– Лучше остаться здесь, пока пыль не уляжется.
– Последствия пыльной бури могут сохраняться десяток дней, а то и дольше, – буркнула Джема, щуря красные, воспаленные глаза. – Мы не можем столько ждать.
Я кивнула. Да, без воды мы столько не протянем. Время и жажда – сейчас наши самые страшные враги.
– Тогда двинемся потихоньку. Кажется, я вижу наши ориентиры… вон там! Идем?
Я махнула рукой на теряющийся в пыли силуэт башни.
– Постой, Вэйлинг. – Ржаник кашлянула, потёрла шею. И снова осмотрелась, задумчиво наморщив лоб. Юстис упер руки в бока, призывая двигаться. – Что-то не так. Слишком… тихо.
– Тихо?
Я нахмурилась, озираясь. Развалины и раньше пугали тишиной, кроме шелеста осыпающихся барханов и скрипа древних досок, здесь не раздавалось других звуков. В мертвом городе не пели птицы, не кричали животные. Даже нападавшие ночью сколопендры вели себя подозрительно беззвучно. Но Ржаник права, повисшая после бури тишина казалась особенной. Словно город замер, ожидая… что?
– Вэйлинг, – прошептала рыжая, вглядываясь в развалины. – Лезь обратно. Живо!
Я хотела возразить, но вдруг увидела… изменение. Песок под ногами снова потек, и на миг почудилось, что из его нутра лезет нечто огромное, но нет. То, что происходило вокруг, оказалось куда удивительнее. И страшнее.
Я юркнула в тесное убежище, когда город начал меняться. Слежавшийся песок под нами вдруг истончился и исчез, а мы рухнули на каменную мостовую, клацнув зубами и больно приложившись пятыми точками. Юстис вытаращил белые глаза, теснее прижавшись к боку Джемы, я привалилась с другой стороны. Огрызок здания перед нами посветлел и вытянулся, на закопченных стенах проступили синие изразцы и изящный барельеф. Черный проем закрылся дверью, а окна нарастили стекла. Улица, еще миг назад засыпанная песком, стремительно изменялась. От черного песка ничего не осталось. Проявилась мостовая, краски и витражи.
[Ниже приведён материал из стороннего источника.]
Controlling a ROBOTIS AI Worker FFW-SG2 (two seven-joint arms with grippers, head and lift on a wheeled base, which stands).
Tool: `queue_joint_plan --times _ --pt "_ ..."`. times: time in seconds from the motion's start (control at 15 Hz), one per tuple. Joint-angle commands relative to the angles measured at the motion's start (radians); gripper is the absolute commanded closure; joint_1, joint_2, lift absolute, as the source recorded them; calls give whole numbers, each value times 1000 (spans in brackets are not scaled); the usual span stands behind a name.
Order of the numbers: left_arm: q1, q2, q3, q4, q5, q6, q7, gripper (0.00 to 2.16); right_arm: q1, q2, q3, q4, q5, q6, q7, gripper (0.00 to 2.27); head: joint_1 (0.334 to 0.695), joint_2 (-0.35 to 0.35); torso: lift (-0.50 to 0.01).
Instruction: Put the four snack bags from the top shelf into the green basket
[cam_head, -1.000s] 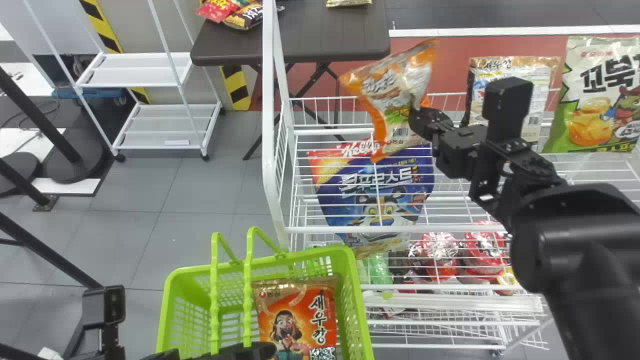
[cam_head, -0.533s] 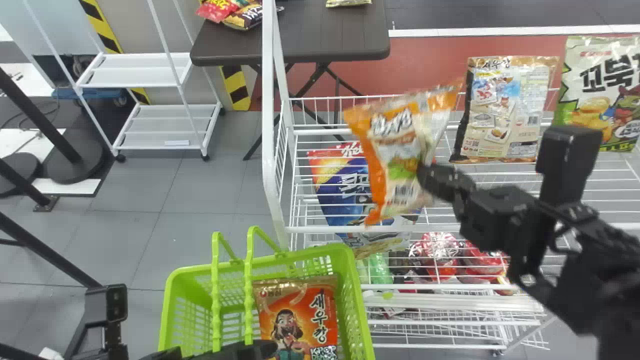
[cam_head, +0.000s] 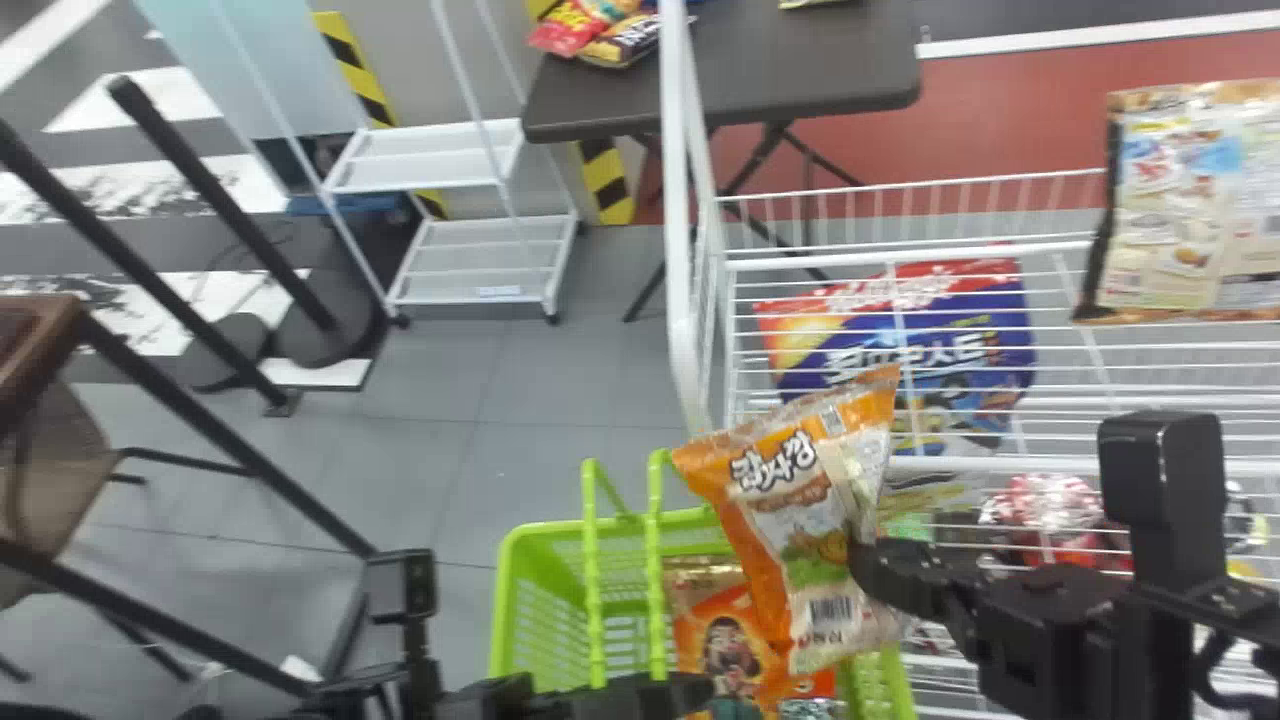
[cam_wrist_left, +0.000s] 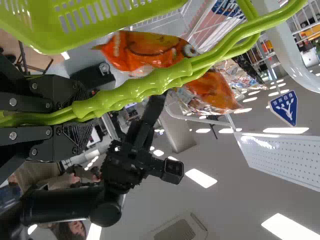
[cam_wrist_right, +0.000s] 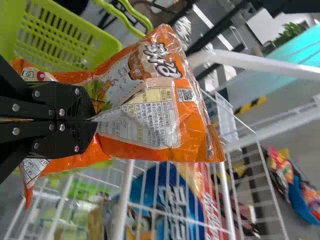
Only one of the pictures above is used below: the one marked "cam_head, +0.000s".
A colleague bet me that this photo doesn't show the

На противоположной стороне улицы нечто оплавленное и изогнутое выпрямилось и превратилось в фонтан. Из мраморной стоящей на хвосте рыбы потекла струйка воды.
– Вы это видите? – с жадностью глядя в ее сторону, спросила Ржаник. – Нам все кажется, да? Начались галлюцинации?
– Сразу у обеих?
– Массовый психоз, я о таком читала, – громким шепотом известила
Джема. – На почве стресса.
Я хмыкнула.
Сверху выстрелила доска прилавка, едва не снеся нам головы. Выручила хорошая реакция и многочисленные тренировки, мы синхронно пригнулись. Я постучала по появившейся доске – твердая. Мертвый город изменялся, нарастал и… оживал.
Опиум вывалился из моей сумки, в которой все это время чихал, встал на задние лапки и дергал усами, принюхиваясь.
Под прилавок лавки, где мы сидели, всунулся черный собачий нос. Запахло шерстью. Опиум порскнул в сторону, а псина залилась лаем.
– Фу, Шафран! – в двух шагах от нас вдруг возникли ноги, обутые в остроносые бархатные туфли. Выше виднелись широкие шелковые шаровары и край накинутого сверху халата. Тишину города внезапно наполнили звуки: шаги, стук колес, хлопанье дверей, стрекот птиц… И голоса! Голоса людей! Общеимперский здесь, на юге, звучал тягуче и плавно, словно звуки тоже плавились под горячим равилонским солнцем.
Пес Шафран унесся вслед за обладателем бархатных туфлей. По брусчатке прокатилась телега, лошадиный хвост едва не задел мое лицо.
Мы с Джемой переглянулись и посмотрели на Юстиса, но он казался не менее изумленным.
– Это невозможно, – уверенно произнесла Ржаник.
Мы слаженно кивнули.
Опиум посмотрел на нас, фыркнул и бросился к фонтану. Ловко проскочил между чужих ног и сунул морду в воду.